_Work to be completed_
From the data, copy out every line in which the word "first" appears.

_Dataset extract_
Content starts

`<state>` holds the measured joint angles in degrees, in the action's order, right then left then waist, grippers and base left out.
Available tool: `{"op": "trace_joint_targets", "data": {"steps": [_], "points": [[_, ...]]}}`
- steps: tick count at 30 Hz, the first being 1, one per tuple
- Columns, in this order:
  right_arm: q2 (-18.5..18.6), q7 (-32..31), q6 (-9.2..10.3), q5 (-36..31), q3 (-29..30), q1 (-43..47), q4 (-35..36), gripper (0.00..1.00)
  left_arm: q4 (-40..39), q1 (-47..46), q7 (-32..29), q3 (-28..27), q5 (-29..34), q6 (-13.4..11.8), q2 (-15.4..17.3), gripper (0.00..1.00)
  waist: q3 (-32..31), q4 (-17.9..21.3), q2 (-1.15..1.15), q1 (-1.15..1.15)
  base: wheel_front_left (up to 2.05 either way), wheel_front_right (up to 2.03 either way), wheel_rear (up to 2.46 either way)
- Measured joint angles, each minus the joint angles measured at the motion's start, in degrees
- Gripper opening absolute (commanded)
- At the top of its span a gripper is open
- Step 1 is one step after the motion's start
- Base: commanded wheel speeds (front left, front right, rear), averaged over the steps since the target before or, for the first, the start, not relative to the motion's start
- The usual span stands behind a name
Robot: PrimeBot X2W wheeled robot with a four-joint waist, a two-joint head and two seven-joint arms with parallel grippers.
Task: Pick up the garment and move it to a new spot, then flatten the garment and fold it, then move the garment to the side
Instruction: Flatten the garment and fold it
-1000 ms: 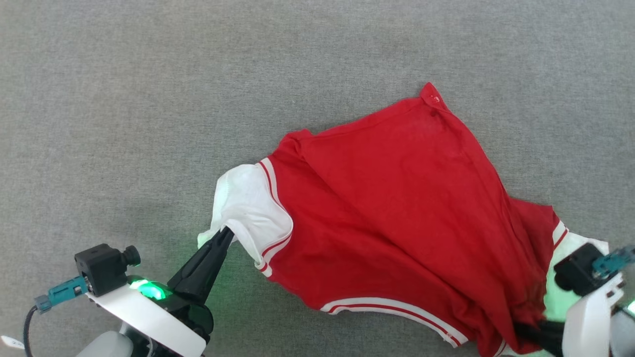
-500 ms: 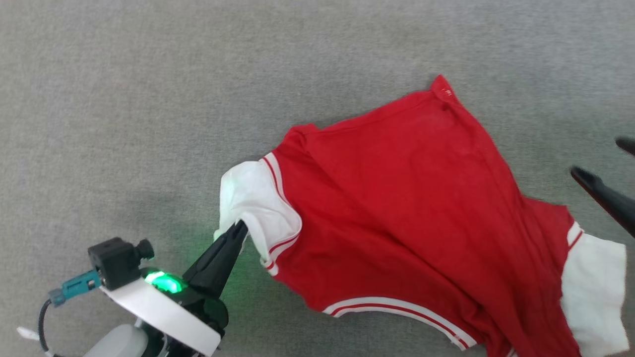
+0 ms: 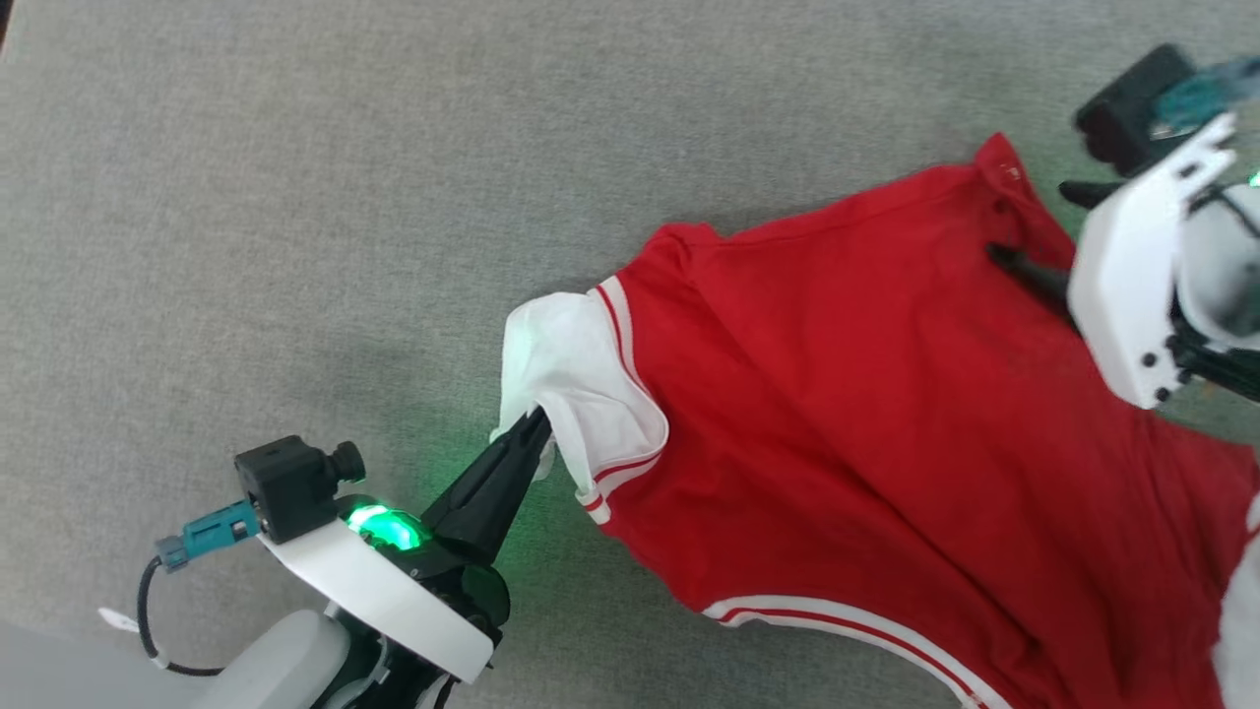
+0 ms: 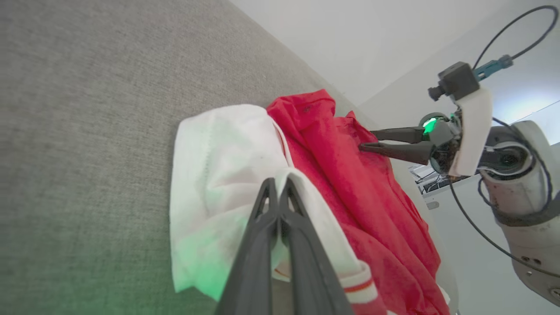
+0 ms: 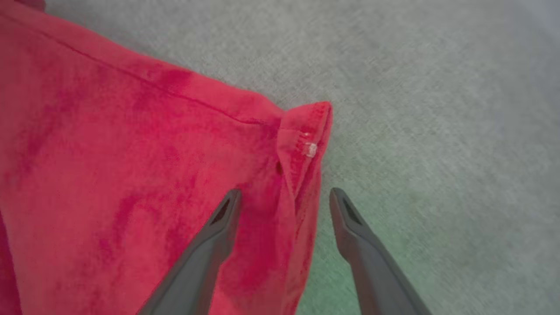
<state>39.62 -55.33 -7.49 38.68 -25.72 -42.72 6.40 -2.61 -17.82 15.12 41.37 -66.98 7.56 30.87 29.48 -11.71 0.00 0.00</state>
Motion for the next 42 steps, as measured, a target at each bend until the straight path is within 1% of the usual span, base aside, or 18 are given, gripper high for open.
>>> {"op": "trace_joint_targets", "data": {"steps": [3, 8, 9, 10, 11, 14, 17, 21, 23, 25, 27, 29, 32, 35, 39, 40, 41, 42], "points": [[0.1, 1.2, 0.00, -0.5, -5.0, -3.0, -4.6, 1.00, 0.1, -0.4, 0.0, 0.5, -0.1, 0.0, -0.4, 0.00, 0.8, -1.0, 0.00, 0.00, 0.00, 0.00, 0.00], [0.3, 2.2, -0.01, 1.9, -9.7, -7.1, -10.1, 1.00, 0.5, -0.8, 0.0, 0.5, -0.4, 0.0, -1.2, 0.00, 1.9, -2.2, 0.00, 0.00, 0.00, 0.00, 0.00], [0.5, 2.1, 0.00, 2.3, -10.9, -7.7, -10.8, 0.45, 0.5, -0.8, 0.0, 0.6, -0.4, 0.0, -1.3, 0.00, 2.0, -2.3, -0.01, 0.00, 0.00, 0.00, 0.00], [0.8, 1.8, 0.00, 2.8, -12.1, -8.4, -11.1, 0.05, 0.6, -0.8, 0.0, 0.7, -0.4, 0.0, -1.5, 0.00, 2.0, -2.5, -0.01, 0.00, 0.00, 0.00, 0.00], [1.1, 1.7, 0.00, 3.3, -13.1, -9.0, -11.5, 0.00, 0.8, -0.8, 0.0, 0.9, -0.4, 0.0, -1.6, 0.00, 1.9, -2.5, -0.01, 0.00, 0.00, 0.00, 0.00], [1.0, 3.3, 0.00, 5.1, -14.8, -9.5, -12.9, 0.00, 1.2, -0.8, 0.0, 1.1, -0.5, 0.0, -1.7, 0.00, 1.3, -2.6, -0.01, 0.00, 0.00, 0.00, 0.00], [0.5, 6.2, -0.03, 6.2, -14.9, -9.5, -15.2, 0.00, 1.5, -0.6, 0.0, 0.2, -0.9, 0.0, -1.1, 0.00, 0.2, -2.3, 0.00, 0.00, 0.00, 0.00, 0.00], [-2.3, 12.8, -0.15, 6.9, -11.4, -9.9, -20.1, 0.00, 1.4, -0.4, 0.0, -0.2, -1.7, 0.0, 1.0, 0.00, -1.6, -1.5, 0.00, 0.00, 0.00, 0.00, 0.00], [-3.9, 16.5, -0.07, 7.1, -9.1, -11.2, -22.3, 0.00, 0.2, -0.8, 0.0, -0.1, -3.7, 0.0, 1.9, 0.00, -2.5, -0.8, 0.00, 0.00, 0.00, 0.00, 0.00], [-4.7, 19.3, -0.01, 7.1, -7.0, -12.8, -24.0, 0.00, -0.4, -2.5, 0.0, -0.2, -4.4, 0.0, 3.1, 0.00, -3.4, 0.0, 0.00, 0.00, 0.00, 0.00, 0.00], [-5.7, 21.8, -0.01, 7.0, -4.6, -14.7, -25.9, 0.00, -0.7, -5.5, 0.0, -0.5, -5.1, 0.0, 5.1, 0.00, -4.0, 0.8, 0.00, 0.00, 0.00, 0.00, 0.00], [-7.0, 23.8, -0.01, 6.6, -1.8, -17.2, -28.1, 0.00, -0.9, -9.6, 0.0, -0.3, -5.7, 0.0, 6.8, 0.00, -4.3, 1.8, 0.00, 0.00, 0.00, 0.00, 0.00], [-9.0, 26.8, -0.01, 5.3, 1.8, -22.2, -31.8, 0.00, -1.3, -17.0, -0.8, -0.7, -9.6, 0.0, 9.1, 0.00, -4.3, 3.7, 0.00, 0.00, 0.00, 0.00, 0.00], [-9.9, 31.6, -0.01, 1.6, 5.9, -28.4, -36.7, 0.00, 0.5, -26.0, -3.4, -2.4, -14.7, 0.0, 10.5, 0.00, -3.2, 5.1, 0.00, 0.00, 0.00, 0.00, 0.00], [-12.3, 37.8, -0.01, -1.5, 11.9, -36.1, -44.1, 0.00, 6.8, -39.1, -6.9, -6.3, -19.7, 0.0, 10.1, 0.00, -0.7, 6.6, 0.00, 0.00, 0.00, 0.00, 0.00], [-12.7, 39.4, -0.02, -2.0, 13.4, -38.1, -46.0, 0.00, 9.0, -42.5, -7.9, -7.1, -20.2, 0.0, 9.6, 0.00, -0.1, 7.0, 0.00, 0.00, 0.00, 0.00, 0.00], [-13.6, 42.1, -0.04, -2.7, 16.2, -42.0, -49.0, 0.00, 13.4, -49.4, -9.4, -8.2, -20.9, 0.0, 8.3, 0.00, 1.4, 7.7, 0.00, 0.00, 0.00, 0.00, 0.00], [-14.0, 43.5, -0.04, -3.0, 17.6, -43.9, -50.4, 0.00, 15.6, -52.7, -10.1, -9.0, -21.6, 0.0, 7.3, 0.00, 2.0, 8.0, 0.00, 0.00, 0.00, 0.00, 0.00]]}}
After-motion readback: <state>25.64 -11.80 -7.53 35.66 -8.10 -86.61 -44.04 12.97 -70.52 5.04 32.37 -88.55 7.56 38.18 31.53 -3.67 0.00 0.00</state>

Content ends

_Response to the exercise_
- steps: tick count at 30 Hz, the first being 1, one per tuple
- Base: commanded wheel speeds (front left, front right, rear), averaged over the steps since the target before or, for the first, the start, not relative to the motion's start

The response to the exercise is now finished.